While the tax advantages of relocating to Florida vary depending on income and where the people are moving from, residents of high-tax states who are able to relocate are checking it out, say local brokers. Morris, 58, said he may even bring his packaging company’s headquarters with him. Hedge fund managers, retirees and other wealthy folks from high-tax states are also looking at Florida.

Foreign Buyers


Real estate brokers in the state are targeting buyers from the Northeast and other parts of the country with higher property and state taxes as Latin American buyers have pulled back amid political and economic unrest at home and a plunge in their currencies against the dollar. Last year’s federal tax bill, among other changes, limits deductions for state and local tax. The savings would mainly accrue to those making more than $1 million per year.
“New Yorkers are the new foreign buyers in Florida,” said Jonathan Miller, president of Miller Samuel. “For people who were looking for a reason to make domicile in Florida, the new tax laws made that decision easier.”
The data suggest Broward and Palm Beach counties -- typical destinations for
Northeasterners -- are outperforming majority Spanish-speaking Miami-Dade. But David Martin, developer Terra’s founder and chief executive, said to beware of distortions from a handful of high-end condominium development closings.

New Projects

“New projects in Broward are going to skew your statistics more than they will
in Miami," he said. “All three counties are going to be benefiting from this tax migration."
Jorge Perez, the billionaire Related Group chief executive, said he sold 83 of the high-end condos at his Auberge Beach Residences & Spa in Fort Lauderdale last year.
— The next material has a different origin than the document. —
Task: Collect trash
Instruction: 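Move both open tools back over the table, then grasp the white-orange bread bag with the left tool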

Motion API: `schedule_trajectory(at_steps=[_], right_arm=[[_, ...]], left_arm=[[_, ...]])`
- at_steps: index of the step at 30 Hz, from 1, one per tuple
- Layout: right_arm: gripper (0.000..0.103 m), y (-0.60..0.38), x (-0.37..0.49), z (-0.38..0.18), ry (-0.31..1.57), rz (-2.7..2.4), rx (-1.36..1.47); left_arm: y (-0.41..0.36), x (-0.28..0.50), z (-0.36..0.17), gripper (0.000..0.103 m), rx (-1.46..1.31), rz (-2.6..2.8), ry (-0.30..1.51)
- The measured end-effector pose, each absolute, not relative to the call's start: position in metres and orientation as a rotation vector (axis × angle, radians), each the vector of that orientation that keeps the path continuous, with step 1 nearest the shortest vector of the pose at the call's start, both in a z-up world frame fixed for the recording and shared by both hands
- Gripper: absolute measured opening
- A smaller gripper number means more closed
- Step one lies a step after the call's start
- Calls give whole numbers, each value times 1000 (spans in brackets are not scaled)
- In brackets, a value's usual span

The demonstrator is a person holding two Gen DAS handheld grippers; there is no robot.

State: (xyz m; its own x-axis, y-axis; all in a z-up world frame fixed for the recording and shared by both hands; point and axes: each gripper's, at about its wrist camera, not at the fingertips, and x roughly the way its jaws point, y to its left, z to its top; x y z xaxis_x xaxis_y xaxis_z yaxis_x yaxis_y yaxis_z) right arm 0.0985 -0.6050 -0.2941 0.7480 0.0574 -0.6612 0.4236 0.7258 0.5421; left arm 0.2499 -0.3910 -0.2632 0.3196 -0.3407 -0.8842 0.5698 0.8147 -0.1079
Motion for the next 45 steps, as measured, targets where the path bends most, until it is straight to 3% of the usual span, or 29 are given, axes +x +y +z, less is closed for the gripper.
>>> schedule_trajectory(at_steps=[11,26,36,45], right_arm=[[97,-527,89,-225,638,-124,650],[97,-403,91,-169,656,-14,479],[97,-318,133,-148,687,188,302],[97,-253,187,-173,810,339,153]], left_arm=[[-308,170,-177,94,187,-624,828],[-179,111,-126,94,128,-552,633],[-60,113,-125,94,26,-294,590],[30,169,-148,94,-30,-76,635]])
He added that foreign buyers are still coming to Florida and Broward County might finally be shedding its reputation as purely appealing to Americans.
“That spurt from international buyers has helped Fort Lauderdale a lot, because before it was purely a local and national market," he said.
Michelle Noga, an agent at William Raveis South Florida who is working with Morris from Bloomington, said customers have been paying close attention to Florida residency requirements.
“I just finished a showing with some people from Boston," she said of the retirees. "They want to live there for six months and one day.”
The tax changes have been good for the Palm Beach Hedge Fund Association, which has seen its membership swell to 1,700, increasing 10 to 15 percent over the past year, according to founder Dave Goodboy.

Hedge Funds

“I get phone calls on a weekly basis with people wanting to relocate here, both firms and individuals," Goodboy said. “About 80 percent of our members are in the area. The rest are interested in coming here.”
Morris and his wife, Lori, began searching in Palm Beach about nine months ago. While most of his more than 400 employees work in manufacturing plants, he has been talking to the 20 employees in the company headquarters about a possible move, he said.
“We’re looking for the right estate -- I want my own piece of beach, basically,” Morris said. “Right now, we pay a lot of state income tax.”

Saturday, January 5, 2019

2019 a Buyer's Market! Housing market will be slower, steadier as higher interest rates weigh on prices.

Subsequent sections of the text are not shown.